» AIM OF THE EXERCISE: Of the entries below, return only those lines from the line with "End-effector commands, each" to the line with "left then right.", exactly, both included.

» DATA FOR THE TASK:

----

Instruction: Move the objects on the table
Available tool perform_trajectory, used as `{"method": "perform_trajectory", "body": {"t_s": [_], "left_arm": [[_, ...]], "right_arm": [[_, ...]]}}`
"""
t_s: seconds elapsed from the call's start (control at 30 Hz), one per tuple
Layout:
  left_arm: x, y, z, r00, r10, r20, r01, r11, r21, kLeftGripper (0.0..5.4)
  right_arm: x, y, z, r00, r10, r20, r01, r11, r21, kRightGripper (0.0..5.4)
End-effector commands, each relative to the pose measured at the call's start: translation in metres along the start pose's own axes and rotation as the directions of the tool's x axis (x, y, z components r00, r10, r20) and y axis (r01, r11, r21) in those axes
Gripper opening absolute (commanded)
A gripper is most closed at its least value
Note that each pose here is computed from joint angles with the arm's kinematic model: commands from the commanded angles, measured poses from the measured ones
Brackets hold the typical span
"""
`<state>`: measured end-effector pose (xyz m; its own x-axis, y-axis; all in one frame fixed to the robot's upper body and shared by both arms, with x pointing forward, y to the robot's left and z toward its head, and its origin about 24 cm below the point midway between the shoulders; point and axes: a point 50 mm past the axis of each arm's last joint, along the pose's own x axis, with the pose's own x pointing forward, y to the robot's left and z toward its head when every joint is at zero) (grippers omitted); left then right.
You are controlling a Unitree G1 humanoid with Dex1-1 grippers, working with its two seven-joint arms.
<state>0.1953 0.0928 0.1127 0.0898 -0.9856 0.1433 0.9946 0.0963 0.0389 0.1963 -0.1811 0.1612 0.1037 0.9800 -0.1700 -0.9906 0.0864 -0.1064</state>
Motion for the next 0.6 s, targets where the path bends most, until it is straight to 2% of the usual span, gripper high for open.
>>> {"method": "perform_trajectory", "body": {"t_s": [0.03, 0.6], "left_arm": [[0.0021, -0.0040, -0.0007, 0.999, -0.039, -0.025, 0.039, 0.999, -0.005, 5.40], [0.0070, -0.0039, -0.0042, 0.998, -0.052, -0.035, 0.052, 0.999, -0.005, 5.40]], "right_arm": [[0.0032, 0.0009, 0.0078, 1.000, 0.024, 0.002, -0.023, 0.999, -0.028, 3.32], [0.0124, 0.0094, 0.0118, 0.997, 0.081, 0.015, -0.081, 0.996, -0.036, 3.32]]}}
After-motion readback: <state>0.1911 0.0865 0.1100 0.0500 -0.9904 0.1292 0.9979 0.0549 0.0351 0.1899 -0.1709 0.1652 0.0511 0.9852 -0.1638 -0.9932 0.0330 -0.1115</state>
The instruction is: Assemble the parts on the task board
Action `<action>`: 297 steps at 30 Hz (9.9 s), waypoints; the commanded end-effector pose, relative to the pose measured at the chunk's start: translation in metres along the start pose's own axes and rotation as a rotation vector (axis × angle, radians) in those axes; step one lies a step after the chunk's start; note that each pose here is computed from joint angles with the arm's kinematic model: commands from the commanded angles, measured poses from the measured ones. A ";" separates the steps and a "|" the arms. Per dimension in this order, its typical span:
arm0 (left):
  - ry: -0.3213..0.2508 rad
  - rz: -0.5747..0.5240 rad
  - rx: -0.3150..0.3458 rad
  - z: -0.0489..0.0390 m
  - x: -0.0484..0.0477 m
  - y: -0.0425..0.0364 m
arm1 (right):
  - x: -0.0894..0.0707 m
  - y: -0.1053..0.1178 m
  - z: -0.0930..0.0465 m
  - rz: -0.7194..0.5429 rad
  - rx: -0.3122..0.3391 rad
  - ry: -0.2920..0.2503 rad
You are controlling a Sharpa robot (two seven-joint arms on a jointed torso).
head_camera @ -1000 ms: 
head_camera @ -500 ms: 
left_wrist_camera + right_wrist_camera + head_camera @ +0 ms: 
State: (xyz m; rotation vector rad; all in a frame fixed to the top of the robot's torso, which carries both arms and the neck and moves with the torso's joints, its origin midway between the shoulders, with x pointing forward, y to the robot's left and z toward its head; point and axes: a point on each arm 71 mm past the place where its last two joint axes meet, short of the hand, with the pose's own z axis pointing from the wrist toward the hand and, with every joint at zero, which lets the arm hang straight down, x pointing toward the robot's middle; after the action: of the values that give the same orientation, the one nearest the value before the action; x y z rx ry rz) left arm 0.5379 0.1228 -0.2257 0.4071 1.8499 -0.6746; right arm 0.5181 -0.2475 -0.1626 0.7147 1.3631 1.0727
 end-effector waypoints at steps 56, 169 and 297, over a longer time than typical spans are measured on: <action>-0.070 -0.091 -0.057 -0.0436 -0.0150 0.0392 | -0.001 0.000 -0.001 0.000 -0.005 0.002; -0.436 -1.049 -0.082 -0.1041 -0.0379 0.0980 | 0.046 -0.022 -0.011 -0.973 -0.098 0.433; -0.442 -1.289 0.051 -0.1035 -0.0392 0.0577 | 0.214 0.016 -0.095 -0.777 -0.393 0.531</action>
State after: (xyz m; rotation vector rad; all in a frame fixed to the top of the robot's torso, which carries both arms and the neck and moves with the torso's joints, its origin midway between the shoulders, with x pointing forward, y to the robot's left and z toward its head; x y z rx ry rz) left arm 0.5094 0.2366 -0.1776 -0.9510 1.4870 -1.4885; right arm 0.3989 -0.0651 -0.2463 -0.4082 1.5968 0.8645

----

» OUTPUT OF THE EXERCISE:
End-effector commands, each relative to the pose measured at the call's start: translation in metres along the start pose's own axes and rotation as the directions of the tool's x axis (x, y, z components r00, r10, r20) and y axis (r01, r11, r21) in those axes
Gripper opening absolute (commanded)
A gripper is most closed at its least value
Note that each pose here is computed from joint angles with the arm's kinematic model: commands from the commanded angles, measured poses from the measured ones
Brackets hold the typical span
"""
`<state>`: measured end-effector pose (xyz m; its own x-axis, y-axis; all in one frame fixed to the robot's upper body and shared by both arms, with x pointing forward, y to the robot's left and z toward its head, and its origin about 24 cm below the point midway between the shoulders; point and axes: a point 50 mm past the axis of each arm's last joint, along the pose's own x axis, with the pose's own x pointing forward, y to the robot's left and z toward its head when every joint is at zero) (grippers omitted); left then right.

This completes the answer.